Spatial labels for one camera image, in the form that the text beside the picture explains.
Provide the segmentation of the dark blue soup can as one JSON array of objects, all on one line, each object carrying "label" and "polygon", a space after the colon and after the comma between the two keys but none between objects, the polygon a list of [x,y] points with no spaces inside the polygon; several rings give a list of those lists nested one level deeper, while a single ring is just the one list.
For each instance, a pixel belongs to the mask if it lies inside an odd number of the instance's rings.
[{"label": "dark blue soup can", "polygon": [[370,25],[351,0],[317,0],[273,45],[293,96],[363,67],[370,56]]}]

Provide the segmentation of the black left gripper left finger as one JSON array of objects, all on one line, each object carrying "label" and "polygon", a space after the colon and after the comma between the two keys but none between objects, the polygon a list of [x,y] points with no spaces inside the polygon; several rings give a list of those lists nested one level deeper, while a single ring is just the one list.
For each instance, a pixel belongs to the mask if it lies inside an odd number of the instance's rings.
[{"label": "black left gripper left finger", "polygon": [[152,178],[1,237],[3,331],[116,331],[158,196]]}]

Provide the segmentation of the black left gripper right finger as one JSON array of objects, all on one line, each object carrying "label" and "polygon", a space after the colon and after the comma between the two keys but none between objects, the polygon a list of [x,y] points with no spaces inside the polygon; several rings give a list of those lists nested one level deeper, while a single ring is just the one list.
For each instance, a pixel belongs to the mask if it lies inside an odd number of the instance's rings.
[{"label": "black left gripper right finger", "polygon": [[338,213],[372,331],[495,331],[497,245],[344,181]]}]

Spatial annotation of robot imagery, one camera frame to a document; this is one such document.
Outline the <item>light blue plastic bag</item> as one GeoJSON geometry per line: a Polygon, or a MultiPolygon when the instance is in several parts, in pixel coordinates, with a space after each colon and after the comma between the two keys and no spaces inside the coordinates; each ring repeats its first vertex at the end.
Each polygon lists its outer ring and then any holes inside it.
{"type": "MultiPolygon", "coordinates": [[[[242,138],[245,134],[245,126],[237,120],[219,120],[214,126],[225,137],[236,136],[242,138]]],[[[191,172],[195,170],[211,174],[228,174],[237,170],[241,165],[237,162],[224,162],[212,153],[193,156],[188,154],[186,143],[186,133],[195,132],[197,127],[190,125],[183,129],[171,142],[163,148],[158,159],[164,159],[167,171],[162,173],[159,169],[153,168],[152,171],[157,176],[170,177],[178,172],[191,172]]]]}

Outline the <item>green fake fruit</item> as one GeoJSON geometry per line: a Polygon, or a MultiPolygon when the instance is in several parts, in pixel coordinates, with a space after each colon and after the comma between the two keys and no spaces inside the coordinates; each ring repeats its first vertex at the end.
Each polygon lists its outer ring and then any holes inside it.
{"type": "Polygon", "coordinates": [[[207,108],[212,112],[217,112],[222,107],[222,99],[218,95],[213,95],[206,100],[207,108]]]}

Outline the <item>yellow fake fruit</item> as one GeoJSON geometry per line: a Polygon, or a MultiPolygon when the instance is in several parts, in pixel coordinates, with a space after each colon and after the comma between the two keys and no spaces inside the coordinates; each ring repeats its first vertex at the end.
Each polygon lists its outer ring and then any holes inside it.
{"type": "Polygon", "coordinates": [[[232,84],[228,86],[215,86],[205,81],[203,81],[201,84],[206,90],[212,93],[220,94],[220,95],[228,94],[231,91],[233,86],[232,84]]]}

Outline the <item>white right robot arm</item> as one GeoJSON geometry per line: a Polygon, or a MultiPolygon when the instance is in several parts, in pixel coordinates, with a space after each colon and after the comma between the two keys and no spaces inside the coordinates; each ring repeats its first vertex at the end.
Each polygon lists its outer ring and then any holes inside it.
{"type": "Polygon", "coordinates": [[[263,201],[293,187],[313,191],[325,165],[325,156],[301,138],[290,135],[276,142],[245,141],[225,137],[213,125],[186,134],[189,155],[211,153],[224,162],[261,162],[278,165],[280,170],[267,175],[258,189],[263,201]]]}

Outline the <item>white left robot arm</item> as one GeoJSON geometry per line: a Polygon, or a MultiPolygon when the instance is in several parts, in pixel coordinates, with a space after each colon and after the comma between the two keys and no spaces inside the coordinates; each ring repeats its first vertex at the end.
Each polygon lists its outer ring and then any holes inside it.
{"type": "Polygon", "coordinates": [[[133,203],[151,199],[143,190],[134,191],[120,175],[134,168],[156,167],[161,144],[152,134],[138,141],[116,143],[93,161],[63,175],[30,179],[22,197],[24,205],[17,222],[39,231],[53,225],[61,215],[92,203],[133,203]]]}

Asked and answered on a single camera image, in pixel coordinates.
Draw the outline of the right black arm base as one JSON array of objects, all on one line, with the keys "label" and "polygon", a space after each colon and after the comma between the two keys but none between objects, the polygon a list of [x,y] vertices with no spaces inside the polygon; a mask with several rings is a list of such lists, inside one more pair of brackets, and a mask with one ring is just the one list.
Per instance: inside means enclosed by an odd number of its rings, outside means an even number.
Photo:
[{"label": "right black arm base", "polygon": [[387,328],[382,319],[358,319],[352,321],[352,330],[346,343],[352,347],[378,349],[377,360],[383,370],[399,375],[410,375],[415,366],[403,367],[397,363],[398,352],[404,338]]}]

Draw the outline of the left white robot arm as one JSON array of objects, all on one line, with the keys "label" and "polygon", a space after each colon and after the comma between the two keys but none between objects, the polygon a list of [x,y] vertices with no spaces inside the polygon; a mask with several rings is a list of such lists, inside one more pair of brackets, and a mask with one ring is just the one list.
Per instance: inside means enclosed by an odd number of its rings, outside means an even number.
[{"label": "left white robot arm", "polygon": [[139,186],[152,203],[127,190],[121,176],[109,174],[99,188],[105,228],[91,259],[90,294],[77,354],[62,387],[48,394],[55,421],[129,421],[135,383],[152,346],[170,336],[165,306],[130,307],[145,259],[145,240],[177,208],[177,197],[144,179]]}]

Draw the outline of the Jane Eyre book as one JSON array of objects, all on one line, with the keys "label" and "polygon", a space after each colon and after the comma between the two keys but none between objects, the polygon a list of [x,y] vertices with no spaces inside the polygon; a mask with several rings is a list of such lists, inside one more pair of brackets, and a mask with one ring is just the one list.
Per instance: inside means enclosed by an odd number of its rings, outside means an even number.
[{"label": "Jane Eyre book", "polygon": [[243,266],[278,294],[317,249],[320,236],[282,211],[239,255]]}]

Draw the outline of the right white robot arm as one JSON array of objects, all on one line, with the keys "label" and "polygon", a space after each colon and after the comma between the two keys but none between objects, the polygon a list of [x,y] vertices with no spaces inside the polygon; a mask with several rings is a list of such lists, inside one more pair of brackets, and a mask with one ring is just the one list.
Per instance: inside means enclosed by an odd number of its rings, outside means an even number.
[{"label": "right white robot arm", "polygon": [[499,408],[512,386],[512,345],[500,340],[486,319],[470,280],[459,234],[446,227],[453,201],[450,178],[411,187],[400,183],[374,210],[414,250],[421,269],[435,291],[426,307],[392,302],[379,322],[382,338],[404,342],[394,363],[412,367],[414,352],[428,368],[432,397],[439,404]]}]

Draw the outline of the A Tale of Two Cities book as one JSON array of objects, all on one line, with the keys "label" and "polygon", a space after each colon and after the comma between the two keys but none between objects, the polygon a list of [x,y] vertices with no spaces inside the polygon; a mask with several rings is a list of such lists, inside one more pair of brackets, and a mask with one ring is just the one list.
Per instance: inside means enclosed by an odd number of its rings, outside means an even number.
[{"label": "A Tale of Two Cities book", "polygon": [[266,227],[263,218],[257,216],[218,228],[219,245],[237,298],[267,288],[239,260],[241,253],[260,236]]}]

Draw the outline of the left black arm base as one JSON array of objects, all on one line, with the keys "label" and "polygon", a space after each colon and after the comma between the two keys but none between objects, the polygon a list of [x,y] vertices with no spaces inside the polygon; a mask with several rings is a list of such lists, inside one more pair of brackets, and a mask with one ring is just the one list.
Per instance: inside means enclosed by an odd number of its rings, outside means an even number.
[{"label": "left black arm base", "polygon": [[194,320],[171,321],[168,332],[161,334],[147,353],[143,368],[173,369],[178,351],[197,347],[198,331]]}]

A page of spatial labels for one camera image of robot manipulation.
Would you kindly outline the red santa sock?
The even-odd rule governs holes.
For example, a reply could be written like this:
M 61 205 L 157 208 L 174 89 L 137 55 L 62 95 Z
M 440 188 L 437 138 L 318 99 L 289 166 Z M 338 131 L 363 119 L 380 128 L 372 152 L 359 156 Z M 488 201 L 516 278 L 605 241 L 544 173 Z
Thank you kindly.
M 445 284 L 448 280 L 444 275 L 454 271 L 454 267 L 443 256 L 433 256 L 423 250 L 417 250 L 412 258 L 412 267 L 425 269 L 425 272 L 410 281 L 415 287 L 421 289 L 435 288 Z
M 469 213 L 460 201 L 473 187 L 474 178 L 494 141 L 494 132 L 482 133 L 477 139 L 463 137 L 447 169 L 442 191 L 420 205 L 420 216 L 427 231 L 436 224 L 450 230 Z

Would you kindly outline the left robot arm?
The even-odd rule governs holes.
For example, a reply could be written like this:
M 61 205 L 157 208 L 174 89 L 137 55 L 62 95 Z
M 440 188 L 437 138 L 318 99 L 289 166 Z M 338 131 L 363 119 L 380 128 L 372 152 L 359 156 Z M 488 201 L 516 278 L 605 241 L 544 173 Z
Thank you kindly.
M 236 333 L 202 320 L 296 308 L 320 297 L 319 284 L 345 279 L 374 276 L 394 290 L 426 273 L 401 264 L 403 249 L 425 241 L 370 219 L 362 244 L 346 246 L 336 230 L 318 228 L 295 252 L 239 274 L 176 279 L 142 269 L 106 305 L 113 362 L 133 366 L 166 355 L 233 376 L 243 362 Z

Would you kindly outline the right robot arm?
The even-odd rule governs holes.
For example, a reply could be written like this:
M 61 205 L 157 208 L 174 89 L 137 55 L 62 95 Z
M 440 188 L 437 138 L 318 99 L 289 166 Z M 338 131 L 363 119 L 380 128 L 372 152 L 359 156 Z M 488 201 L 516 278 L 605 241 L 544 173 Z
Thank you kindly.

· · · · ·

TASK PROMPT: Check the lines above and copy each one that includes "labels".

YOUR RESPONSE:
Spatial labels for one camera image, in the form that the text beside the picture explains.
A page of spatial labels for one camera image of robot manipulation.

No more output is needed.